Umat Hindu dapat menajalankan peribadatan dengan tenang,
meski rumah ibadah berdiri dilingkungan mayoritas
Muslim dan Kriten Protestan. Namun demikian,
toleransi dan kerukunan antar umat beragama mengakar kuat di desa tersebut. Hal ini berdampak
dengan dinobatkannya Kota Salatiga sebagai kota ke-2 paling toleran di Indonesia
versi Stara Institute pada
2015 silam
Sama-Sama
Manusia.
Belakangan ini, konflik berlandaskan isu suku, agama, dan
ras (SARA) kembali naik ke permukaan bumi pertiwi. Seperti halnya yang terjadi
di Tolikara (Papua), Singkil (Aceh), dan Tanjung Balai (Medan). Konflik
tersebut terjadi berlatar belakang agama. Namun, konflik agama semacam ini
tidak terjadi di Kota Salatiga. Khususnya Desa Bendosari.
membuktikan
bahwa mereka mampu merawat keberagaman yang berbasis pluralitas beragama. Wujud
keberagaman tersebut, mereka ekspresikan dalam rasa saling menghormati dan menghargai
antar umat beragama. Seperti halnya saat membangun jalan di depan Pura,
masyarakat saling bergotong royong menyukseskan program tersebut. Selain itu,
warga non hindu juga turut membantu acara wedalan
(hari ulang tahun pura) dengan membuat arak arakan.

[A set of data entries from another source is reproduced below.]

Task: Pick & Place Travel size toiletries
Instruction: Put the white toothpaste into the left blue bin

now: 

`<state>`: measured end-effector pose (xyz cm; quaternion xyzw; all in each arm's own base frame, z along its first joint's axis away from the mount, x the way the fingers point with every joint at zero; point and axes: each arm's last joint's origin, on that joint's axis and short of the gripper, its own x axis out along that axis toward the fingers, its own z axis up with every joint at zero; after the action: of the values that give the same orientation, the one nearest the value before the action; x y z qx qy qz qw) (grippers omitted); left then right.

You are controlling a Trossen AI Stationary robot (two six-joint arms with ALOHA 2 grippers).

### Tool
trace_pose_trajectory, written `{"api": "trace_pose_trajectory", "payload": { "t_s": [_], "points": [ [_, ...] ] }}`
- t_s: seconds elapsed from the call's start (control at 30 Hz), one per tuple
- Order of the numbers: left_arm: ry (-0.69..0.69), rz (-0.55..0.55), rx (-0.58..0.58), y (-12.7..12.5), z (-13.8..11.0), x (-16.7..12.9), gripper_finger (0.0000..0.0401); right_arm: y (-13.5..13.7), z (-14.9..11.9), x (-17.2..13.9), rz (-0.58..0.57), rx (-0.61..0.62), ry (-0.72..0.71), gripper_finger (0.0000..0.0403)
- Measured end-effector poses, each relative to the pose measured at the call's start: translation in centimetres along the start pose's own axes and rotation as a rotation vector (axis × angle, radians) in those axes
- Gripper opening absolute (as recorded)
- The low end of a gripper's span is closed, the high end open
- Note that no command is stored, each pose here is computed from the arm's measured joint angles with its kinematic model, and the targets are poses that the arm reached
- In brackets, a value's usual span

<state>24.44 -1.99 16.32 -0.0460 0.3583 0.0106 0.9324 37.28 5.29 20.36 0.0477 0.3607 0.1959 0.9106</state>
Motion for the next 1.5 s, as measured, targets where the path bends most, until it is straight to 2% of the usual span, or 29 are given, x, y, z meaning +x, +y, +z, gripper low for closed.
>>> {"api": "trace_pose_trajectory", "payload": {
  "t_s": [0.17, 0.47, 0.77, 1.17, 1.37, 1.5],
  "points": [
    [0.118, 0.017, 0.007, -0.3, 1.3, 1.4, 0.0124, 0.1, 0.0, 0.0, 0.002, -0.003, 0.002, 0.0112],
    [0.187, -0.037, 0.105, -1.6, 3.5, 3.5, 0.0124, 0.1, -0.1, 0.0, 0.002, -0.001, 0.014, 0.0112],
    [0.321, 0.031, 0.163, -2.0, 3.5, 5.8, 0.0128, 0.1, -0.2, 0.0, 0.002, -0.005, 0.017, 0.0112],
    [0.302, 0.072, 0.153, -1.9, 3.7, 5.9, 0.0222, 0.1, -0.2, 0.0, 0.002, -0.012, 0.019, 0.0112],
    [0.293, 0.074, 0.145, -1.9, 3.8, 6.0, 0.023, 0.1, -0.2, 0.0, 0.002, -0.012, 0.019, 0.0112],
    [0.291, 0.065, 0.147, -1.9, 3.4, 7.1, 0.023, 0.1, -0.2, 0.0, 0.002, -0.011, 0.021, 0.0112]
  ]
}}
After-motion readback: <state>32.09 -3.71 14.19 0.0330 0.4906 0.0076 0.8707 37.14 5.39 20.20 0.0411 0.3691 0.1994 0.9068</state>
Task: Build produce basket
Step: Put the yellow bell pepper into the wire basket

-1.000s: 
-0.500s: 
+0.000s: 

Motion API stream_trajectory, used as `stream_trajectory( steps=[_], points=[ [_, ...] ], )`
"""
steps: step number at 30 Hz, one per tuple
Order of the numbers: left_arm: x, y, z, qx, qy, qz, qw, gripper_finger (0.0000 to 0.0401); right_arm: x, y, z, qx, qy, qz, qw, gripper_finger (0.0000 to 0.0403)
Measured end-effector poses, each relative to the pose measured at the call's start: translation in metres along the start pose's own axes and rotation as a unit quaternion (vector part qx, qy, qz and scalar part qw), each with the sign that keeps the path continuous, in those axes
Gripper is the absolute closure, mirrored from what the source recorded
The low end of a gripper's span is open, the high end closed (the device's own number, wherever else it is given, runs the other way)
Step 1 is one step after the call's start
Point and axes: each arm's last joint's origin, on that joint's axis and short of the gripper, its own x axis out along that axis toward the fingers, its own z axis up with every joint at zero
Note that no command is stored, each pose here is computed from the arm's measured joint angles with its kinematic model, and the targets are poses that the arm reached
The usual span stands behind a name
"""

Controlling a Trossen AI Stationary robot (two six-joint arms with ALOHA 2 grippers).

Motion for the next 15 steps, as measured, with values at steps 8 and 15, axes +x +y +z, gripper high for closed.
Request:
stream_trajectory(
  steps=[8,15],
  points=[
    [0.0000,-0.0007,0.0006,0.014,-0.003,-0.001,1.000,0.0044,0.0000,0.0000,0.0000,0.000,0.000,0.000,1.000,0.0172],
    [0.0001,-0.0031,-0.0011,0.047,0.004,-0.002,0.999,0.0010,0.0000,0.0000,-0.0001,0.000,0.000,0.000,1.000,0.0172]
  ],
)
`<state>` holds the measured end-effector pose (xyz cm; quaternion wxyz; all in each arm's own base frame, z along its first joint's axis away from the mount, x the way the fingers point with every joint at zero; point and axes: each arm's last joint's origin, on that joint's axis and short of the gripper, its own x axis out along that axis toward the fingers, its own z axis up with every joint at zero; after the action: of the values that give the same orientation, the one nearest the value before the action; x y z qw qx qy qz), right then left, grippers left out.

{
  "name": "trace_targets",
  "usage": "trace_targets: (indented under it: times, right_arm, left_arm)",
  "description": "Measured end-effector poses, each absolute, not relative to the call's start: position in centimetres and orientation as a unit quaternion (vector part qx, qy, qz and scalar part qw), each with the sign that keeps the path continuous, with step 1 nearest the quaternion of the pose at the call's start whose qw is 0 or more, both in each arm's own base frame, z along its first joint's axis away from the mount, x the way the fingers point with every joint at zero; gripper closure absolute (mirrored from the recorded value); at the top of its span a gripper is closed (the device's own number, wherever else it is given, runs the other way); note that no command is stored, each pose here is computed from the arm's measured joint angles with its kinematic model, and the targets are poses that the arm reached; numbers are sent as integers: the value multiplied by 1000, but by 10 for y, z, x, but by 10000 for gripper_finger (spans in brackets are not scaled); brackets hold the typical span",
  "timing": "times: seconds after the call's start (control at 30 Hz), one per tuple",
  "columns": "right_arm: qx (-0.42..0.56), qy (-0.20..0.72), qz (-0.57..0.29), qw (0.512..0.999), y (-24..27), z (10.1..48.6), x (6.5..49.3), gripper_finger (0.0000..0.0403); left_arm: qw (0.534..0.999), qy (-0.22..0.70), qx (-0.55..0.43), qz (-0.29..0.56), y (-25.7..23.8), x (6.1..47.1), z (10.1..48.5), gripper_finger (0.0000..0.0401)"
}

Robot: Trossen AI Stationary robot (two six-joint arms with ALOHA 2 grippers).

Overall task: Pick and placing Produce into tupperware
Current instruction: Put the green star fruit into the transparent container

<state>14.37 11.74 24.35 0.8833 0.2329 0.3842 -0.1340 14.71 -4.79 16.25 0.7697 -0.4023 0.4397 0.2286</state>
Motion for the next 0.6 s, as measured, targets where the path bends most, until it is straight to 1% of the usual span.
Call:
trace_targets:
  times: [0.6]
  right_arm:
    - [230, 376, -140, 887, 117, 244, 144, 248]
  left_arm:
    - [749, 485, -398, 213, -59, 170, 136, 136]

“Umat Islam dan Kristen biasanya turut serta
memasang umbul-umbul sebagai bentuk solidaritas dalam merawat toleransi,”
ungkap Nyoman,
Kabag Humas Polres Salatiga yang saat
itu mendampingi Romo Wiku.
Perayaan keagamaan antar umat dijadikan media untuk
memperkukuh persatuan. Anjangsana (perkumpulan
antar pemuka agama) kerap dilakukan guna mengeratkan solidaritas antar pemuka
agama. “Kami ikut acara halal bi halal
pada hari raya idul fitri, jika ada perayaan natal kami berkunjung ke rumah
mereka,” imbuh Romo Wiku sambil duduk bersila.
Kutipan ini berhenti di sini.